C’est Hunter S. Thompson qu’on assassine : vous savez, ce fou américain qu’on enseigne aujourd’hui dans les meilleures écoles de journalisme, l’inventeur du gonzo et notamment l’immortel auteur de Las Vegas Parano. C’est ce type d’humain, encore vivant de l’autre côté de la tombe, que les morts qui nous servent de contemporains visent à travers la polémique opposant Reza et Sébastien Lapaque.
Le photographe iranien universellement célébré s’émeut en effet jusqu’à vouloir porter plainte que Sébastien Lapaque, romancier et critique littéraire au Figaro, l’ait « agressé verbalement ».
La scène comique se passe dans le TGV des auteurs, Saint-Malo-Paris, au retour du Festival Etonnants Voyageurs. Un Lapaque profondément alcoolisé lisant d’une voix mi-malrucienne, mi-bébertienne des Halles du milieu de la nuit un trac post-situ dénonçant l’embourgeoisement du Festival est filmé de près par un Réza sans doute intrigué par la scène. Tout d’un coup, Lapaque entend, ou croit entendre, une voix susurrant : « c’est la bande à Pétain ». (Nous prévenons le lecteur déjà privé de tout qu’à partir de ce moment la scène n’étant plus filmée, il sera en sus privé d’images).
Dans le sang lapaquien, l’alcool ne fait qu’un tour : quoi ! lui, le bernanosien, lui le gaulliste, on le traite de fils à Pétain ! Le voilà qui s’emporte, défend son amour de la France à l’aide de n’importe quoi – en l’occurrence Jojo Lapin et Gaston l’éléphant, étonnants personnages dont les aventures, aux dires d’Olivier Maulin, romancier proche de Lapaque et spectateur de la scène, avaient alimenté leurs discussions des trois derniers jours. Par-dessus le marché, Lapaque embraye à l’évidence à partir d’une phrase du Péguy de Notre jeunesse – qu’il cite dans un papier paru concomitamment dans le Figaro – sur la pureté du passé français : « Et plus nous avons de passé, plus nous avons de mémoire, plus ainsi (comme vous le dites) nous avons de responsabilités, plus ainsi aussi ici nous devons la défendre ainsi. Plus nous avons de passé derrière nous, plus (justement) il nous faut le défendre ainsi, le garder pur. »
Sébastien Lapaque est truffé de défauts, notoires quand il a bu, c’est-à-dire plutôt souvent. Entre la rue de Seine et la rue de Bucy où il a presque entièrement perdu sa jeunesse, nul n’ignore ses éructations, ses insultes, ses mépris d’ivrogne bientôt rattrapés et effacés par des accolades humides. Il agace, on a envie de le cogner et puis on découvre un petit garçon dont le trop-plein d’énergie ne témoigne que de la recherche d’une vie plus intense qu’il n’a pas vraiment trouvée.
Réza ne pouvait pas le savoir, évidemment. Il aurait pu rentrer dans le lard de Lapaque et l’altercation eut vite fini. Mais non, il paraît qu’il veut porter plainte. Pour racisme, peut-être ? A trop sensibiliser les populations à l’horreur, on les formate pour qu’elles le dénichent où même elle n’est pas. Lapaque est tout sauf raciste.
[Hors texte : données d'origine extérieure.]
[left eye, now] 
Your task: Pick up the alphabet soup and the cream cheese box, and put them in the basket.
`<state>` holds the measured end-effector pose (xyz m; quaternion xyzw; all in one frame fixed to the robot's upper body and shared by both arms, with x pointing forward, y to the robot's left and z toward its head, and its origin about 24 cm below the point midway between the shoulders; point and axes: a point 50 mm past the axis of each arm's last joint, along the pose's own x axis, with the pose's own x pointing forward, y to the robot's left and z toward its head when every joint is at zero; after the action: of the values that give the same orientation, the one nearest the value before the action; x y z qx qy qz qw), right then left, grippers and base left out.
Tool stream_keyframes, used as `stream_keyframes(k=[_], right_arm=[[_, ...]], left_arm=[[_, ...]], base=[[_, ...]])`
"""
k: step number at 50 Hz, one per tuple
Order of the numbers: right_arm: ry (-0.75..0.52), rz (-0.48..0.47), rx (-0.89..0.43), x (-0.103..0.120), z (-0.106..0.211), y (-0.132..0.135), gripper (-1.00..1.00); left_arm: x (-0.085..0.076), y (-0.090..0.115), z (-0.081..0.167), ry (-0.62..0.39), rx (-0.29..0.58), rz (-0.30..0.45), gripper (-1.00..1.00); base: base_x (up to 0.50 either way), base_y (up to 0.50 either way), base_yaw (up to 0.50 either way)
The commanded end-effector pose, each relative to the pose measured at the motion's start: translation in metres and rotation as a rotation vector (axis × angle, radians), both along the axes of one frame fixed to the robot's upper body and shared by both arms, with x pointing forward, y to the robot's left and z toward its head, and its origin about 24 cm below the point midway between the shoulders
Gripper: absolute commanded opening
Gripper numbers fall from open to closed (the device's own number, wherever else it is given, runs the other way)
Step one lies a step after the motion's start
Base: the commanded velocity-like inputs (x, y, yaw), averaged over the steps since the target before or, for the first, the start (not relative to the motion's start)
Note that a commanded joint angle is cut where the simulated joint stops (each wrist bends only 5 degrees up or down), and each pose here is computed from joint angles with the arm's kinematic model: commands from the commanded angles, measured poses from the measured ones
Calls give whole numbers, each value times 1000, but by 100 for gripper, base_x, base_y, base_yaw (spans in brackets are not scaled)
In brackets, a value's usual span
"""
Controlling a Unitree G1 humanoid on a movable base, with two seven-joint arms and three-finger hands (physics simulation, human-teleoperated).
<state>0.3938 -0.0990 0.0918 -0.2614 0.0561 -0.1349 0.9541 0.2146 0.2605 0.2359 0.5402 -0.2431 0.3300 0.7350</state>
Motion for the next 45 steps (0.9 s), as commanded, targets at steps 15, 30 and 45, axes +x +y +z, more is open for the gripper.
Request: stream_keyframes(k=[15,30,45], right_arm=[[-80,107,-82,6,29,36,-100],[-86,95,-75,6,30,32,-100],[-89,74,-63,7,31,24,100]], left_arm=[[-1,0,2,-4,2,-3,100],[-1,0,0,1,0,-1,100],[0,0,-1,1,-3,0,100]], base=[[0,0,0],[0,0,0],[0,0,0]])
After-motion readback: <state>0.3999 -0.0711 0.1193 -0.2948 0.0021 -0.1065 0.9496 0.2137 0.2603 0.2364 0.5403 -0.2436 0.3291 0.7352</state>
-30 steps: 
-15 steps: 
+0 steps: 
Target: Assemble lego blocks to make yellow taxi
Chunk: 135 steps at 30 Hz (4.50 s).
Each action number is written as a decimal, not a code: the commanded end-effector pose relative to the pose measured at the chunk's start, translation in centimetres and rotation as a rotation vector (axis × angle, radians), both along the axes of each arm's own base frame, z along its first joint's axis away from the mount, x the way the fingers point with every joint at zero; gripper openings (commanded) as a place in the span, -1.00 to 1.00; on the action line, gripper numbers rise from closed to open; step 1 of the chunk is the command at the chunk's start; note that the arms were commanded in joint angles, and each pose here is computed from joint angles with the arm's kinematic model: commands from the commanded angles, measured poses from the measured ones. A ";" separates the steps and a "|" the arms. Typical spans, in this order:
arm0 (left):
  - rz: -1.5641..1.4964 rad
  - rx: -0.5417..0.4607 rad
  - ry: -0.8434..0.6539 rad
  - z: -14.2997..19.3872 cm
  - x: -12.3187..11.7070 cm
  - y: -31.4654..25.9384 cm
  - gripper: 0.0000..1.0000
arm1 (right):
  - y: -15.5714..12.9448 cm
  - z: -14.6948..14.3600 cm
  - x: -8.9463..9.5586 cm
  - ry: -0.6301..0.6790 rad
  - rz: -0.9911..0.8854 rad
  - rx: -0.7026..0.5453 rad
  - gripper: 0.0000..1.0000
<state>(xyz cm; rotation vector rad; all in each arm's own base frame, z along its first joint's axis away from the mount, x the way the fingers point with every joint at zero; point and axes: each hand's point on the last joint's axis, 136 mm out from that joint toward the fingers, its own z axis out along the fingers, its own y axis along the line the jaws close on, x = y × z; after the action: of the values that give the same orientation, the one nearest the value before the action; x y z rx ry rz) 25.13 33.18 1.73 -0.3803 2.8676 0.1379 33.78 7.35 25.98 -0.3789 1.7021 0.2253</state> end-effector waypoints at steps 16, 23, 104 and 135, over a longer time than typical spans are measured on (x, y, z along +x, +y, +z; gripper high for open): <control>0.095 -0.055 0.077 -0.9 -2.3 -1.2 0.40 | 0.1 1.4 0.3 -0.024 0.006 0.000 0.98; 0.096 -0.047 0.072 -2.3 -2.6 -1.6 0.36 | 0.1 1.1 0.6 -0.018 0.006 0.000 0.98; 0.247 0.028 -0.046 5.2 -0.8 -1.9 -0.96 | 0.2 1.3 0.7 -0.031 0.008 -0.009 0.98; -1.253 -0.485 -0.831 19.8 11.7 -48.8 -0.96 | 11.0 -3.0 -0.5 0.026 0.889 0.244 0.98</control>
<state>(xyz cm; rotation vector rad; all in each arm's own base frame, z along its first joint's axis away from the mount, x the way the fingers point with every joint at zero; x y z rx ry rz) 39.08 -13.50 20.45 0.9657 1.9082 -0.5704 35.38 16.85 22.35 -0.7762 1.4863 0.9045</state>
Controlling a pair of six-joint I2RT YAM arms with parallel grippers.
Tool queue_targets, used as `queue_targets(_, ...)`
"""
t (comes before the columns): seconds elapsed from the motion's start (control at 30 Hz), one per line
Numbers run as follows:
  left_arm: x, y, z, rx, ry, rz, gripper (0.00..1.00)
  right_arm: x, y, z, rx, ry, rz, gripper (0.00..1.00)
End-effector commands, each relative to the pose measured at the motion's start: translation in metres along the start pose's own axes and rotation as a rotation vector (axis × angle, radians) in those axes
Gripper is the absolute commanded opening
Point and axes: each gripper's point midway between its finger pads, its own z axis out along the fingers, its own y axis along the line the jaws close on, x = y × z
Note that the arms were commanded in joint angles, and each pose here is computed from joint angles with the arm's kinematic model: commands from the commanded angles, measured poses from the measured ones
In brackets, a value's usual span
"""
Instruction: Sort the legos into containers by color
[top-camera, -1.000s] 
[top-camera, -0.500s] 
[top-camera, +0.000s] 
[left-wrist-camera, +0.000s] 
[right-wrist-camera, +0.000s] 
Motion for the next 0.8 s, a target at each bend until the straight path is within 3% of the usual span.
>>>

Je suis de ceux dont il fut l’un des capitaines, quand nous avions vingt ans. De ceux à qui il a fait aimer et connaître Bernanos, Orwell et Debord, vaccinant à vie nos consciences contre les totalitarismes.
M. Réza non seulement prend la tirade de Lapaque pour une attaque raciste, ce qu’à l’évidence elle n’est pas – sauf à mettre Péguy en enfer – mais en sus aligne les contresens : Lapaque représentant d’une « droite religieuse » ? Ce terme a sans doute cours en Iran et aux Etats-Unis, il ne désigne rien ni personne en France. Le fascisme et Bernanos ? Qu’il ouvre seulement les Grands cimetières sous la lune.
Porter plainte contre des propos d’ivrogne ? On aura tout vu.
La prochaine fois, que M. Réza n’hésite pas à faire rouler Lapaque dans le caniveau. Ils s’en porteront mieux tous les deux, et l’antifascisme, qu’il lutte contre le brun ou le vert, aussi.